■ Task instructions: Lines with the word "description": copy all of them from the entries below.

==*==

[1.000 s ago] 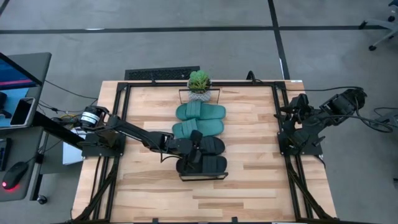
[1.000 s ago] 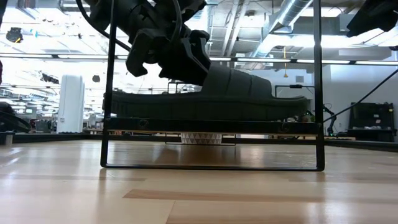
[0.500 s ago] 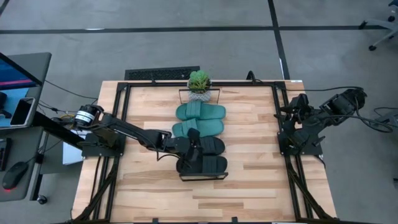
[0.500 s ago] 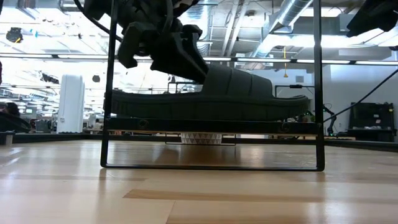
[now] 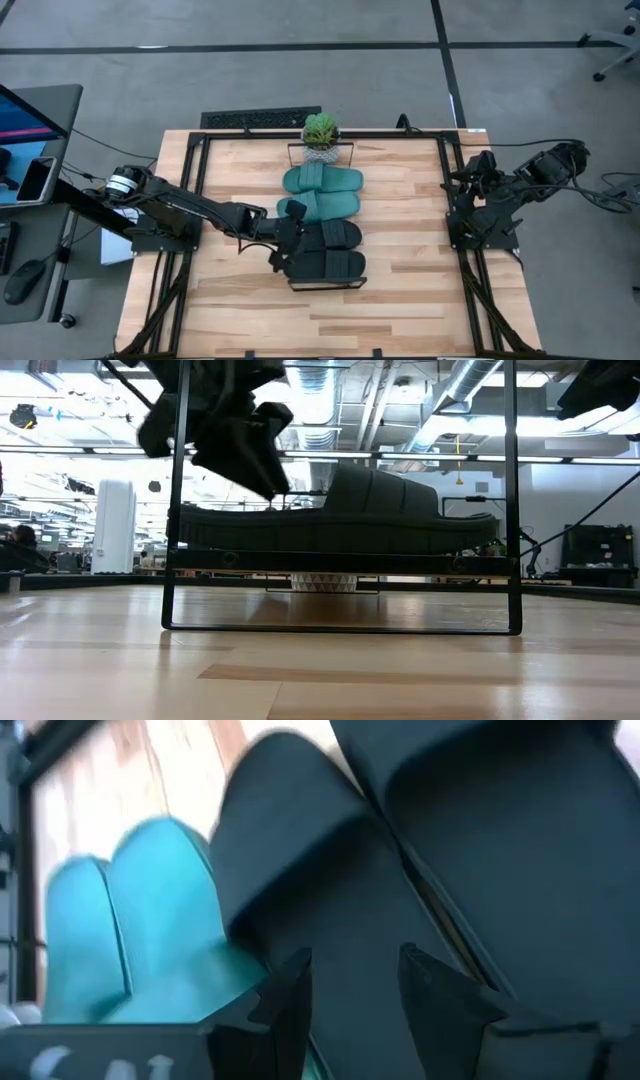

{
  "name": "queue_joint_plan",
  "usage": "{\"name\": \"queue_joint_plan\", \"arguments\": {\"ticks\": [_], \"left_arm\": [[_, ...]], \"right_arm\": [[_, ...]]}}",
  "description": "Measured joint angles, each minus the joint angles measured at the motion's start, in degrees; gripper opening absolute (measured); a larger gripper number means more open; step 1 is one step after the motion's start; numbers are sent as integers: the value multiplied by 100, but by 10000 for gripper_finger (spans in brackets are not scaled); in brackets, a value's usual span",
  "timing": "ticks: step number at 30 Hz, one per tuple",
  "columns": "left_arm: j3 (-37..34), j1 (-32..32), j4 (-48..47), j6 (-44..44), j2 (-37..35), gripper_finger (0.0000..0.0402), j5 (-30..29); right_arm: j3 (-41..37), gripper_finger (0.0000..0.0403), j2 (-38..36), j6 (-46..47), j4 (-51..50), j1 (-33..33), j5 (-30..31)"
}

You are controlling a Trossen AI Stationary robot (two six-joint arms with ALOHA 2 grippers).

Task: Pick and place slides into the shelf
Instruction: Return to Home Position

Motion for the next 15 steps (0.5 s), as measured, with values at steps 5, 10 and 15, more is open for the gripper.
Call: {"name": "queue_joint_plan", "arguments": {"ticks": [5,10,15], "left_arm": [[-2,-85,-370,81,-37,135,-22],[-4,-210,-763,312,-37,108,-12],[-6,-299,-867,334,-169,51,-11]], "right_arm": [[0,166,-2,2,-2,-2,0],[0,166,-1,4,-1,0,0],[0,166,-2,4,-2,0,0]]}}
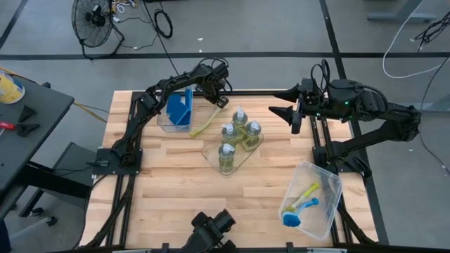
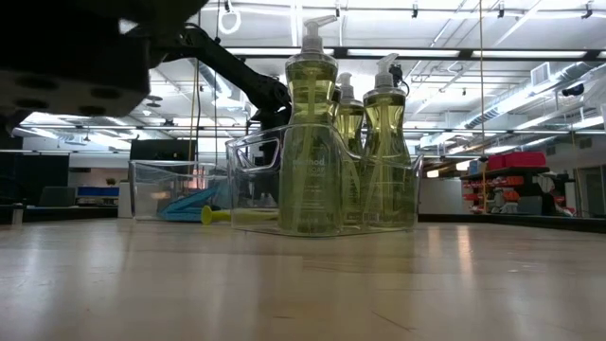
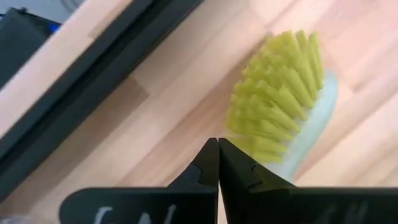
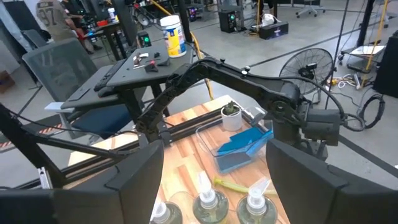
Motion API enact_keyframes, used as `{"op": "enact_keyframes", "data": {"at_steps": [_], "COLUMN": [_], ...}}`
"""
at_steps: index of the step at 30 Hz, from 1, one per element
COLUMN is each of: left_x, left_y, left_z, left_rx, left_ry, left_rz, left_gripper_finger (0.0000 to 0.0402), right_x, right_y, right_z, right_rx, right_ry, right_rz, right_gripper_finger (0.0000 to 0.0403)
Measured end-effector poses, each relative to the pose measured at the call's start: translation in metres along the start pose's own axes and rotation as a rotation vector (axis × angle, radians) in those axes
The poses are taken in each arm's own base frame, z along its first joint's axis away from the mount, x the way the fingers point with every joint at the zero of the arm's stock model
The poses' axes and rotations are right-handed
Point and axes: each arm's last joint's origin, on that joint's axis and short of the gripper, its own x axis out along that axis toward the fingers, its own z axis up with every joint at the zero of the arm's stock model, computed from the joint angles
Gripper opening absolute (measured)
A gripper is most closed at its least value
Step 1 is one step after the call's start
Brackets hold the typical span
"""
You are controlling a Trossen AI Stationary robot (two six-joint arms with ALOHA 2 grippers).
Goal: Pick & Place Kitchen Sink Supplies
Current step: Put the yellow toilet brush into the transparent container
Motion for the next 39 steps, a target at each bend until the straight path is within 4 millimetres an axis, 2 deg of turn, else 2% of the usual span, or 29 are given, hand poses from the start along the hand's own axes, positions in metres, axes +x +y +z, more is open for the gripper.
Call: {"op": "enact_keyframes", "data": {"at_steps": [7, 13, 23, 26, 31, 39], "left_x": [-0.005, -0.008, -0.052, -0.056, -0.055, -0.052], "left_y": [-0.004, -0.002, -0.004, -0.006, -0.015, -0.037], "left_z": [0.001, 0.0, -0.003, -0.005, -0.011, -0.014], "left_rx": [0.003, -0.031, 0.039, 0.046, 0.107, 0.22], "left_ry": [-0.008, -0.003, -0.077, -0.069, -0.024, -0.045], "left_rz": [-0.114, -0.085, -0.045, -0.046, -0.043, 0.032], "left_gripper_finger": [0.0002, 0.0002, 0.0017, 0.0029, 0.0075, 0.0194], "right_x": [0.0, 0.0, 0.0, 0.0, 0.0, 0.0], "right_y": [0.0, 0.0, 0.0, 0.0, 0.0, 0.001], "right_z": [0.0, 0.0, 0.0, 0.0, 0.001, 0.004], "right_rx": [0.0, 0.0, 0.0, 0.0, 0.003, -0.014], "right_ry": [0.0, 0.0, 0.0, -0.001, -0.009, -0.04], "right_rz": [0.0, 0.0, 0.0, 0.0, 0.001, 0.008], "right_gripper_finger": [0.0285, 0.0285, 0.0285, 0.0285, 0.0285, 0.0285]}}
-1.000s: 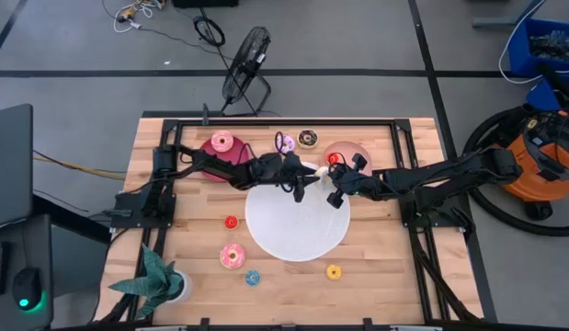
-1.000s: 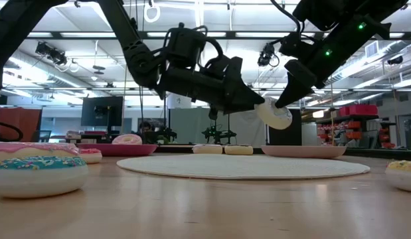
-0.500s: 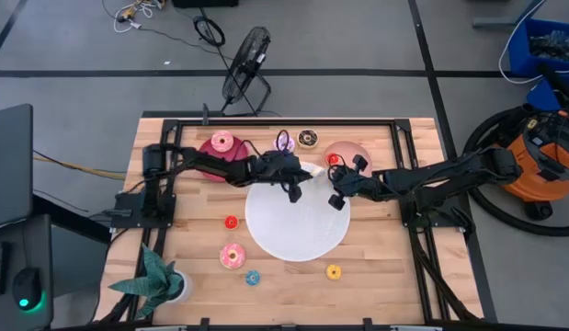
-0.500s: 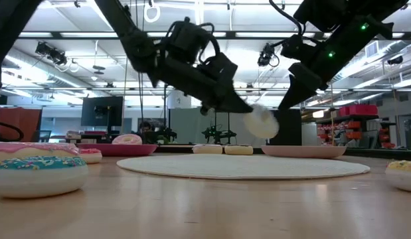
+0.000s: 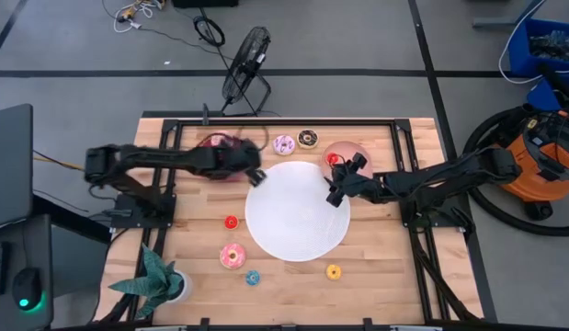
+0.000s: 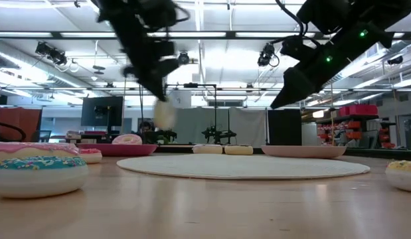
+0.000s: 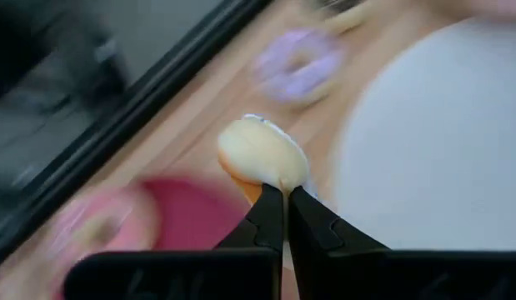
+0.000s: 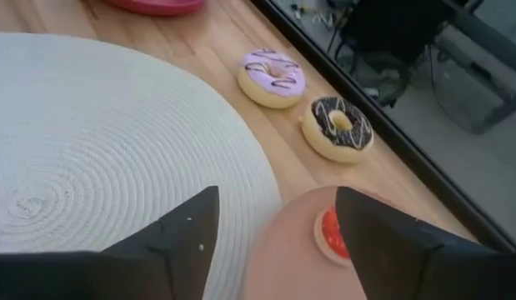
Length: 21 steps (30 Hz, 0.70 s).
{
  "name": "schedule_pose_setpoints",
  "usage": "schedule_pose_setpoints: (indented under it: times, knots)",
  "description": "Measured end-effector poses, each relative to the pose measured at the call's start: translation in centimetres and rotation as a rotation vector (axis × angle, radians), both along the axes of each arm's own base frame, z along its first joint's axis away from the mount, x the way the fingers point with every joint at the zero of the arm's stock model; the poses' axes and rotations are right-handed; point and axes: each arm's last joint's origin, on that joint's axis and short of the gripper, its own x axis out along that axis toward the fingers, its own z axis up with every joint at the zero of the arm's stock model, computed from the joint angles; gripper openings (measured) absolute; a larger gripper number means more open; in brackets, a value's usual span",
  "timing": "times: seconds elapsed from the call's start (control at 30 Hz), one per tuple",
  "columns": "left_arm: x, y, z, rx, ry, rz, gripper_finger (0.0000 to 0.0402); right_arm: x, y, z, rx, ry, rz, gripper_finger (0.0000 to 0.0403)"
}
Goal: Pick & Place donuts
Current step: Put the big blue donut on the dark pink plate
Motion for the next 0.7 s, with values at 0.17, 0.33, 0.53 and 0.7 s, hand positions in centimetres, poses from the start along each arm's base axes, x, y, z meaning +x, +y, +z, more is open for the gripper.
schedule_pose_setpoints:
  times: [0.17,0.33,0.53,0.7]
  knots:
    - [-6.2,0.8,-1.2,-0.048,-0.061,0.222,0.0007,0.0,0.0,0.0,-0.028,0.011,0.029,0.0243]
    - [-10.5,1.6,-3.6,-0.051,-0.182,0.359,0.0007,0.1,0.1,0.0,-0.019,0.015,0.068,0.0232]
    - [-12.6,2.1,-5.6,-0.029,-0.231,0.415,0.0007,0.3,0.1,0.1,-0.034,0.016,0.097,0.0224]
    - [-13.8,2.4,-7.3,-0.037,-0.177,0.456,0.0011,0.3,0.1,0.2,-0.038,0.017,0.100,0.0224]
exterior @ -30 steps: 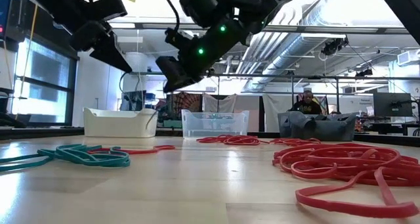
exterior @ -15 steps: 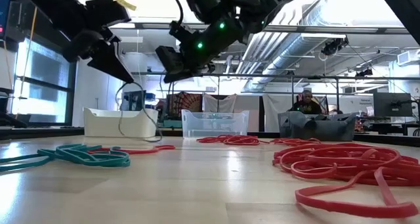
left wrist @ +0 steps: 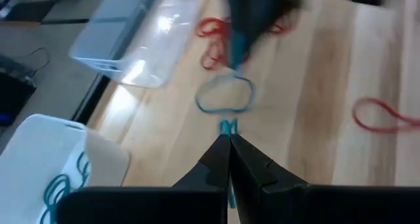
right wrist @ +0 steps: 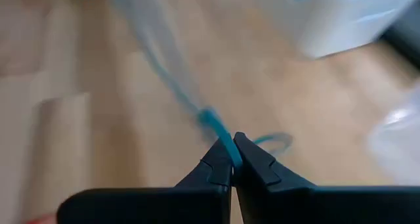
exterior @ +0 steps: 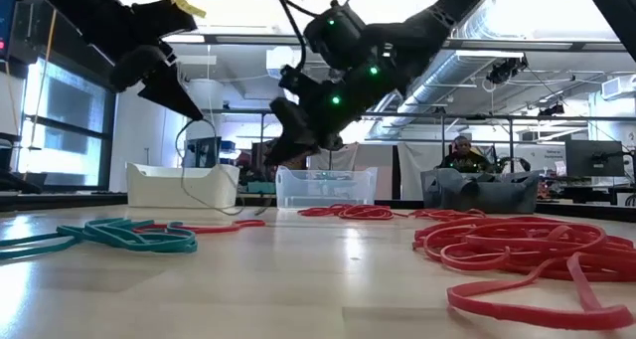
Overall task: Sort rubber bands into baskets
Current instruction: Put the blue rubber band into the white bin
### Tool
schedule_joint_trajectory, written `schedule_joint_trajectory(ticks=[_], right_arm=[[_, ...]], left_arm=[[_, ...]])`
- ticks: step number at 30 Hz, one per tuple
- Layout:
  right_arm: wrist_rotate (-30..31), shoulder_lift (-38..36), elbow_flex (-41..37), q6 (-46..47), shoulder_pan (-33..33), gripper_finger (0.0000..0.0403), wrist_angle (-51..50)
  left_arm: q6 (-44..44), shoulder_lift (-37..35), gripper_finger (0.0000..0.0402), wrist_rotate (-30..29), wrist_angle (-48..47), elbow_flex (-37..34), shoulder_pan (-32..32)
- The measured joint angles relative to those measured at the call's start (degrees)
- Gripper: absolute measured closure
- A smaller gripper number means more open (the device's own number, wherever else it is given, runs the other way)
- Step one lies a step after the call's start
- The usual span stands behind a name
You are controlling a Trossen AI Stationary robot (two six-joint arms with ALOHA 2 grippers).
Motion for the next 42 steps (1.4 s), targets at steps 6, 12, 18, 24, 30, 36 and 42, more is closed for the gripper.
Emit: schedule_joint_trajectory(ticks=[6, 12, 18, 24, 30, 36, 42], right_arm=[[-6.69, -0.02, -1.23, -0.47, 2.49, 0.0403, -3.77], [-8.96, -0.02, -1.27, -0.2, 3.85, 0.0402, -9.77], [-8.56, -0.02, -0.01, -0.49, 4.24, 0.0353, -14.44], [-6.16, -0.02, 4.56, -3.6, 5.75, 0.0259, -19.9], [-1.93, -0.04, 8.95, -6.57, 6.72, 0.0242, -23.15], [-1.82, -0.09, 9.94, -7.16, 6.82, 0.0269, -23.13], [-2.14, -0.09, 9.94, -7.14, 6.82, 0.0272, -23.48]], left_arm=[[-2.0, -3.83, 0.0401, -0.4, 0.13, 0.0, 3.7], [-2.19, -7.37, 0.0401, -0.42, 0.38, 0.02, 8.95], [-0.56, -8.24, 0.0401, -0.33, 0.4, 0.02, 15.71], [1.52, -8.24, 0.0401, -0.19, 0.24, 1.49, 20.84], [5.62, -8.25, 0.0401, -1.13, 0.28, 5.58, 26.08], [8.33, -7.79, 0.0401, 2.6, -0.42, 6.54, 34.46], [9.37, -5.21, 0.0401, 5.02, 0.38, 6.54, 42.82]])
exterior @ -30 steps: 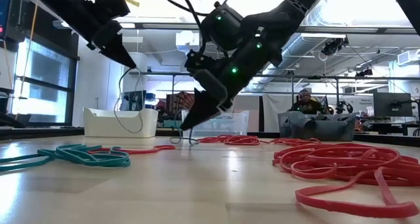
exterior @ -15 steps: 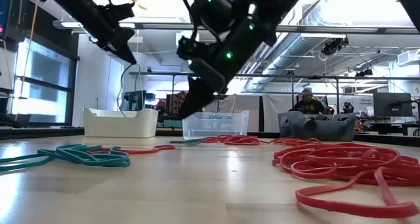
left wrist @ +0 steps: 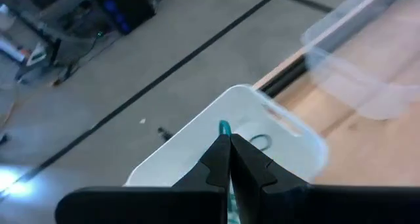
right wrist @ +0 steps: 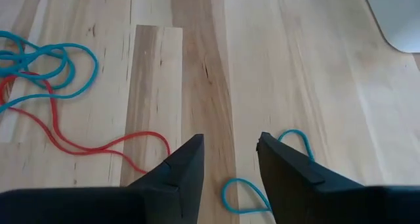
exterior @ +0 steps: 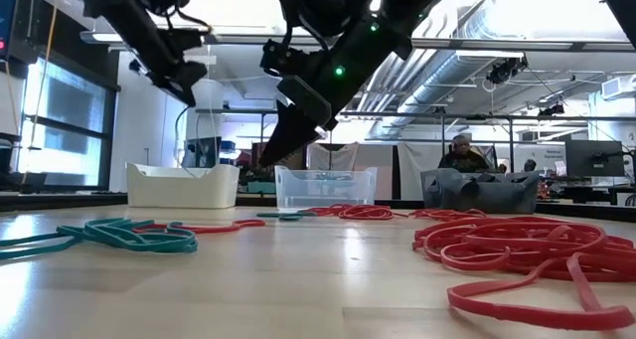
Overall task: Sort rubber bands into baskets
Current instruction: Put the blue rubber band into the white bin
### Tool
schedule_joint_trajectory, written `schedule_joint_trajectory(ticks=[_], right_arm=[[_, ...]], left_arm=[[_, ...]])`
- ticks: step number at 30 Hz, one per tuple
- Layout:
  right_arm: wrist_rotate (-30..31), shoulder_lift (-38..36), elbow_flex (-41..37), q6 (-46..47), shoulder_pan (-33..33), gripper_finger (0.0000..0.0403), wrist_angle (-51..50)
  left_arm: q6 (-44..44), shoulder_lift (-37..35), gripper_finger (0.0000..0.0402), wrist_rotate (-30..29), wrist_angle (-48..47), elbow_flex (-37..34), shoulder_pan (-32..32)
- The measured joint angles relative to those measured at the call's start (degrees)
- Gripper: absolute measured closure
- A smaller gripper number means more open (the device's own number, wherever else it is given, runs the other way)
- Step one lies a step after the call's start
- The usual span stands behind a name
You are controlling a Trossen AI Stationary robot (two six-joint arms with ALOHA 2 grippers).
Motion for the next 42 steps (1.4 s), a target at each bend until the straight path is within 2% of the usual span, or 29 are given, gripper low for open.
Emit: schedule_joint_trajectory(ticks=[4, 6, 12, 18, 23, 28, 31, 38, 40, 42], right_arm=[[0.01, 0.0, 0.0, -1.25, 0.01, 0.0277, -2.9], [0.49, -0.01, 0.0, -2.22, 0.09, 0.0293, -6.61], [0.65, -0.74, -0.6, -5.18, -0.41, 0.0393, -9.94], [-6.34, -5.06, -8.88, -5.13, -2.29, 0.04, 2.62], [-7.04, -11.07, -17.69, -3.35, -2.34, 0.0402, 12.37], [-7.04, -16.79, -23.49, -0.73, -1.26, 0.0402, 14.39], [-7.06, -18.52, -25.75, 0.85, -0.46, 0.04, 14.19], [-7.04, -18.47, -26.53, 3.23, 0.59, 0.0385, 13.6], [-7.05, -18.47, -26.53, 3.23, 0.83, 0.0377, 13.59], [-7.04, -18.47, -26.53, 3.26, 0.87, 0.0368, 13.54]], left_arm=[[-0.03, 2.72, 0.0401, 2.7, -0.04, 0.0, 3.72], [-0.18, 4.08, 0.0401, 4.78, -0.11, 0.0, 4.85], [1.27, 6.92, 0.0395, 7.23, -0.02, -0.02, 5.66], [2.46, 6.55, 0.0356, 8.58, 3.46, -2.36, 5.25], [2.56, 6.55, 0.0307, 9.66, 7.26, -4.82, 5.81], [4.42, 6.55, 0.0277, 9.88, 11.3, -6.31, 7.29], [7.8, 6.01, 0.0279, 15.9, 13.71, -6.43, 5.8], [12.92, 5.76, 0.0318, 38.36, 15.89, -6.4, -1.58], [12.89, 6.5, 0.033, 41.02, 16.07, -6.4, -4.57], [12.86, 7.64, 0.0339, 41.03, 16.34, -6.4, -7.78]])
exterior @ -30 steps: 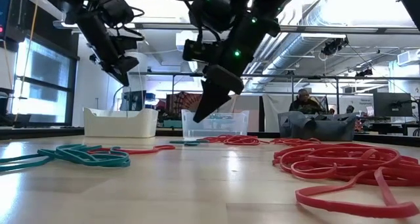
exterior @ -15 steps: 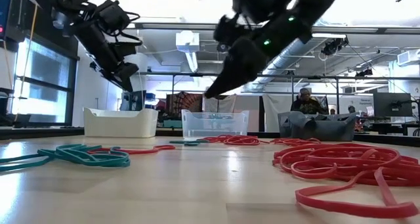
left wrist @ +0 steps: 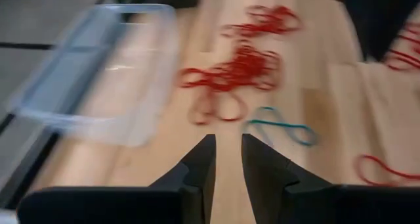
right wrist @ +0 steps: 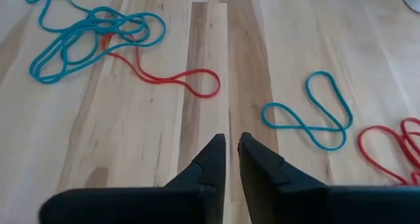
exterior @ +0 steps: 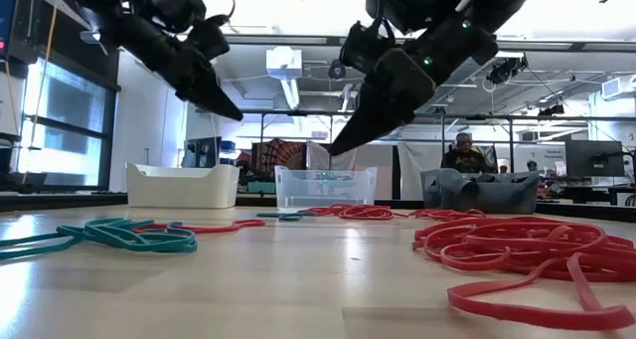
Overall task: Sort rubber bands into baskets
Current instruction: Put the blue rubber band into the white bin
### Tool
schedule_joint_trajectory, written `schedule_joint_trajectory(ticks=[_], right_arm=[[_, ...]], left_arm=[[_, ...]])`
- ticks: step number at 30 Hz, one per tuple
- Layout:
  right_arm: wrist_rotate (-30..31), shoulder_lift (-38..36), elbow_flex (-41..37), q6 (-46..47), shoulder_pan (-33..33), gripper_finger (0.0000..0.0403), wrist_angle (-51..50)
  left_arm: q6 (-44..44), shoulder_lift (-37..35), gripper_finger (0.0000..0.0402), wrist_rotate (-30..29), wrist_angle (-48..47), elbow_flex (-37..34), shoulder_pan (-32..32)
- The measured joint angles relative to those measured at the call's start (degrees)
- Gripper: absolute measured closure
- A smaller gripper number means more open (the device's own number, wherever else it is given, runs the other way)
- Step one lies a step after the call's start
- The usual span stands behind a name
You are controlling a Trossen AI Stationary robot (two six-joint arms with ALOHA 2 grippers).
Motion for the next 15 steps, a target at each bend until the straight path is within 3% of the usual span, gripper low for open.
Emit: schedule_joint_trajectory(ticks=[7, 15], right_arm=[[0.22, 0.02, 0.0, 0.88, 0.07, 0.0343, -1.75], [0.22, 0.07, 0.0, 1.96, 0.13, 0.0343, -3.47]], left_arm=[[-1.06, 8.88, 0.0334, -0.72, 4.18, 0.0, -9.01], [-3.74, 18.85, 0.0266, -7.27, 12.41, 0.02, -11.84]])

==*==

■ Written response:
  "description": "Measured joint angles, each minus the joint angles measured at the motion's start, in degrees; gripper opening absolute (measured); a larger gripper number means more open; step 1 is one step after the motion's start; numbers are sent as integers: the value multiplied by 100, but by 10000 for gripper_finger (spans in brackets are not scaled); in brackets, a value's usual span",
  "description": "Measured end-effector poses, each relative to the pose measured at the call's start: translation in centimetres and rotation as a rotation vector (axis × angle, radians), both along the axes of each arm's own base frame, z along its first joint's axis away from the mount, x the way the fingers point with every joint at the zero of the arm's stock model; the poses' axes and rotations are right-handed; point and axes: each arm's last joint's origin, on that joint's axis and short of the gripper, its own x axis out along that axis toward the fingers, its own z axis up with every joint at the zero of the arm's stock model, computed from the joint angles; gripper openings (measured) absolute; a larger gripper number means more open; in brackets, a value's usual span",

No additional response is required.